Reliability considerations in simple paralleling applications

When a decision is made to use paralleled generator sets, many considerations need to be addressed to ensure a reliable system.

By Rich Scroggins, Cummins Power Generation, Shoreview, Minn. April 10, 2013

Learning objectives

  1. Understand advantages and disadvantages associated with using paralleled generator sets as opposed to a single, larger generator set.
  2. Know the codes that govern generator on-site power generation systems.
  3. Identify best practices to maximize system reliability in simple paralleling applications.

Reliability in power generation systems, defined as the probability that power will be available at any point in time, is the primary reason standby generator sets are purchased. Using paralleled redundant generator sets is one method commonly used to enhance system reliability. Redundancy traditionally has been a requirement only in critical applications such as data centers and hospitals where an extended loss of power could result in loss of life or a substantial financial loss, as these were the only scenarios where the cost of a redundant generator and the associated paralleling switchgear could be justified. In recent years, however, the availability of lower cost power transfer devices and paralleling control systems has made redundant paralleled generators an attractive option in less critical standby power applications. 

The decision of whether to use a single generator set or multiple paralleled generator sets typically is based on reliability and cost. After a decision is made to use paralleled generator sets, many considerations must be addressed to ensure a reliable system. 

Reliability and redundancy

The purpose of redundancy is to eliminate a single point of failure from a system. While it is well documented that having redundant systems makes the overall system more reliable, this is based on the assumptions that single points of failure are truly eliminated and not just moved to another part of the system and that the controls enabling redundancy don’t introduce new failure modes that compromise reliability. Paralleled generator sets that rely on a single master control for signals to start and to close to a paralleled bus actually replace one failure point with two, as the master control and the communication link between the master and the generator sets each represent single points of failure. 

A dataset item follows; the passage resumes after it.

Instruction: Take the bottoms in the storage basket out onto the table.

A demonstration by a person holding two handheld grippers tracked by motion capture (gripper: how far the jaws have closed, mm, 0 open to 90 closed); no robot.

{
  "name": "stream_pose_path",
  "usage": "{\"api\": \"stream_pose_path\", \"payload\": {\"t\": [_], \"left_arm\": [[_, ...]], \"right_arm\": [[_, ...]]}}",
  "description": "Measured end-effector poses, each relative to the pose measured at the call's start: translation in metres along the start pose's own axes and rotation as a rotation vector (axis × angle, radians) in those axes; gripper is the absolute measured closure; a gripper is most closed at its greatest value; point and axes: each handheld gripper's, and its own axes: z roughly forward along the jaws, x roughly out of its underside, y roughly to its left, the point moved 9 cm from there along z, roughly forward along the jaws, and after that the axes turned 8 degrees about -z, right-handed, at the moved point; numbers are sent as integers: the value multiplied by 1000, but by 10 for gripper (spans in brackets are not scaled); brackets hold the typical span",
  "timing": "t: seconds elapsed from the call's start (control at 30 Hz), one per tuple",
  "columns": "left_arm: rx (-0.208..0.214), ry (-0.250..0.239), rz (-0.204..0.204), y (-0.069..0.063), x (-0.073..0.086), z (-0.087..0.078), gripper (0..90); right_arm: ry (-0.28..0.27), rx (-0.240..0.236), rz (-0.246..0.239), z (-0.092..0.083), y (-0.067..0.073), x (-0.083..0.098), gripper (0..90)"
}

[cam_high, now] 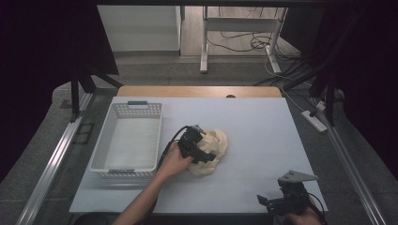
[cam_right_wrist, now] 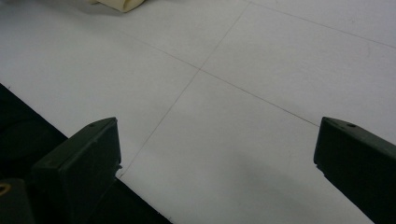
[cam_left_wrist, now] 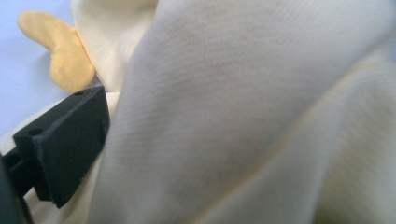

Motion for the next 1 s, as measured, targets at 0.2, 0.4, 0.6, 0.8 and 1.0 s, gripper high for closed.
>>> {"api": "stream_pose_path", "payload": {"t": [0.2, 0.4, 0.6, 0.8, 1.0], "left_arm": [[10, -18, 16, -2, -3, -7, 0], [28, -15, 54, -6, -5, -11, 0], [37, -28, 76, -9, -7, -14, 0], [31, -55, 77, -9, -11, -20, 0], [37, -71, 81, -11, -13, -23, 0]], "right_arm": [[-1, 0, 1, 0, 0, 0, 10], [1, 2, -2, 0, 0, 0, 10], [5, 3, -6, 0, 0, 0, 10], [3, 2, -4, 0, 0, 0, 10], [3, 1, -4, 0, 0, 0, 10]]}}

Investing in a reliable standby generator set and a robust maintenance program so the generator doesn’t fail is often a better investment than installing a more complex system to compensate for a failed generator set. 

Total system cost

In some instances, the cost of two small generator sets is less than the cost of one larger generator set. The total installed cost of the system is often overlooked in basic standby applications. Beyond the cost of the generator sets, the following factors must be evaluated: 

  • Foundation: A larger generator set may require additional structural support as its weight will be concentrated on one spot; however, smaller generator sets may require pouring multiple concrete slabs. 
  • Space requirements: Multiple generator sets and their associated switchgear will take up more space than a single larger generator set, although the smaller generator sets offer greater flexibility as they can be maneuvered into smaller spaces. 
  • Cabling: Smaller generator sets enable the use of smaller cables and easier termination. However, paralleled generator sets require additional cable runs, which is labor-intensive, particularly if cable is run underground. 
  • Commissioning costs: Start-up and testing costs of paralleled generator sets are substantially higher than those for a single generator set. 
  • Maintenance costs: Replacement parts for smaller generators are less expensive than replacement parts for a larger generator. However, that difference is more than offset by the labor costs of maintaining two generators and switchgear rather than one single generator set. 
  • Capital investment: When a facility’s power demand is expected to increase in the future, in some cases initial capital investment can be minimized by installing a smaller generator with the intent of adding paralleled generators in the future as demand increases. This will need to be balanced against the future investment required to add generators and switchgear and other required facility modifications. 

Control system

A robust control system is critical for a reliable paralleling system. A control system must minimize single points of failure and have built-in fault tolerance measures. Key factors in a paralleling control include the following. 

Eliminate single points of failure. The most effective way to eliminate single points of failure in a control system is to use distributed logic and control rather than centralized control. Critical control functions such as generator starting, bus voltage sensing, synchronizing, and closing to the bus should be executed by individual generator set controls rather than a master control. This way, the system will have redundancy in critical control functions in addition to redundant generators, eliminating the single point of failure. 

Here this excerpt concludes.